**ACTION ITEM**
Could you return every line of the records below that contains the word "measured"?
PROVIDED MATERIAL START
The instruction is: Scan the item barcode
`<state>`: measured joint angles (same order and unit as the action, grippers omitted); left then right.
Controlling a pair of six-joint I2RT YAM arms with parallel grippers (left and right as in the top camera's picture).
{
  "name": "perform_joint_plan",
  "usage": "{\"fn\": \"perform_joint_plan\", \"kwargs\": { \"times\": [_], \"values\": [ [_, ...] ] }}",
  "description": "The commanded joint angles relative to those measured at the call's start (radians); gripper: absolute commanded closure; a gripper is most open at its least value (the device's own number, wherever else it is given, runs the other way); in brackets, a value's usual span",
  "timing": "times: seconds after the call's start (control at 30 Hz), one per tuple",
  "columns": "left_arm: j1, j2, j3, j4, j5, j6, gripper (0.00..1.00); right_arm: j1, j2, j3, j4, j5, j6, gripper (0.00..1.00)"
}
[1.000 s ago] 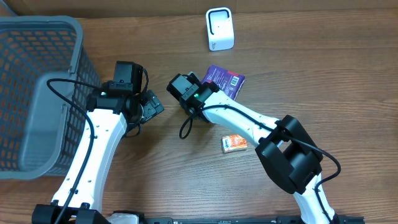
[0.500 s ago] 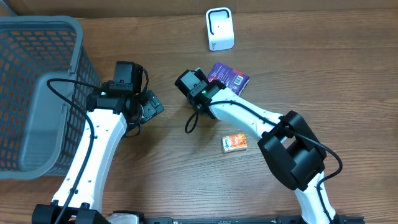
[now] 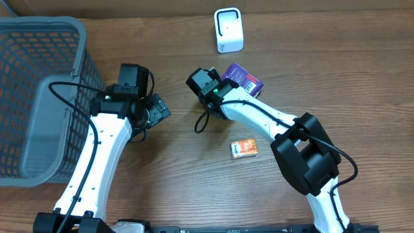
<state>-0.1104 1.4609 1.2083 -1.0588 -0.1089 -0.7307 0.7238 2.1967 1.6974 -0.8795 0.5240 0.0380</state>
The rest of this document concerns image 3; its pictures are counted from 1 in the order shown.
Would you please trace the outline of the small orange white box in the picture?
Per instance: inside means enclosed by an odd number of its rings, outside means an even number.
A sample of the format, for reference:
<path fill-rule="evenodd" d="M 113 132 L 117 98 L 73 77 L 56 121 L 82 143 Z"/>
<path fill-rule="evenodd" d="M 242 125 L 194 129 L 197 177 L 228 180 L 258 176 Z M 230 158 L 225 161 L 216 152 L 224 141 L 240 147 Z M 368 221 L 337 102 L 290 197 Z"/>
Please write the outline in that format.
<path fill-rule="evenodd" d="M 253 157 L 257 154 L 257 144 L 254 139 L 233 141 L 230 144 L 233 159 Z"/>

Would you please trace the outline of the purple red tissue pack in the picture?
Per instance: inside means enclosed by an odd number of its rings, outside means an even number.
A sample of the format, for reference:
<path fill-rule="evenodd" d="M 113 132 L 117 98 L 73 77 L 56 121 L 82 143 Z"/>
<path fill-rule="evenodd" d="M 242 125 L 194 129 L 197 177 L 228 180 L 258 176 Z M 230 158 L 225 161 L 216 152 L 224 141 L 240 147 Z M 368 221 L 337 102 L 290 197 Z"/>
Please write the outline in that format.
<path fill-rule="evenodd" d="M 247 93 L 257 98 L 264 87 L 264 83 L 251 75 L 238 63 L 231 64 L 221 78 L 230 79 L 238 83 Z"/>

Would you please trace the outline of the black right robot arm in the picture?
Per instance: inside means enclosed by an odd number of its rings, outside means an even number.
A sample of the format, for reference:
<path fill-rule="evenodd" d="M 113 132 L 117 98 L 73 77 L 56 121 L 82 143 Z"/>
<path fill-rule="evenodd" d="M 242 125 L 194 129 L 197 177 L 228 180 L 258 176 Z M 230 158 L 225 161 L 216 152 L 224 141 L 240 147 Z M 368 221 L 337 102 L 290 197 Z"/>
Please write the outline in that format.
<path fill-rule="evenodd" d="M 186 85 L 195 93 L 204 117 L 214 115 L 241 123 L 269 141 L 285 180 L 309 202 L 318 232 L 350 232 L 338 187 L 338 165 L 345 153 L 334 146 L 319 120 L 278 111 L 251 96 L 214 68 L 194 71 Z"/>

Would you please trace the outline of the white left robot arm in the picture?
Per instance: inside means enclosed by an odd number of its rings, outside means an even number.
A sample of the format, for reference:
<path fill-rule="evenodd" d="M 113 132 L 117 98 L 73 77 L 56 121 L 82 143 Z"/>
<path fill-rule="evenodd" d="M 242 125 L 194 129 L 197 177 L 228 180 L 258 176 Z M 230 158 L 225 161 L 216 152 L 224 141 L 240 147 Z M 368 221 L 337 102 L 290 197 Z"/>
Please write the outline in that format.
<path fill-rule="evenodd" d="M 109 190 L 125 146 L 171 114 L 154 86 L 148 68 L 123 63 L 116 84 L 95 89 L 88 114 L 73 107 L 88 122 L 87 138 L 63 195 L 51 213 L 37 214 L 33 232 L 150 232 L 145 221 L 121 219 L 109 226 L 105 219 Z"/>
PROVIDED MATERIAL END
**SOLUTION FOR THIS TASK**
`<state>`: measured joint angles (same order and unit as the action, grippers omitted); left then right.
  "description": "The commanded joint angles relative to those measured at the call's start (radians); gripper: absolute commanded closure; a gripper is most open at its least value (the device's own number, wherever else it is given, runs the other way); in brackets, a value's usual span",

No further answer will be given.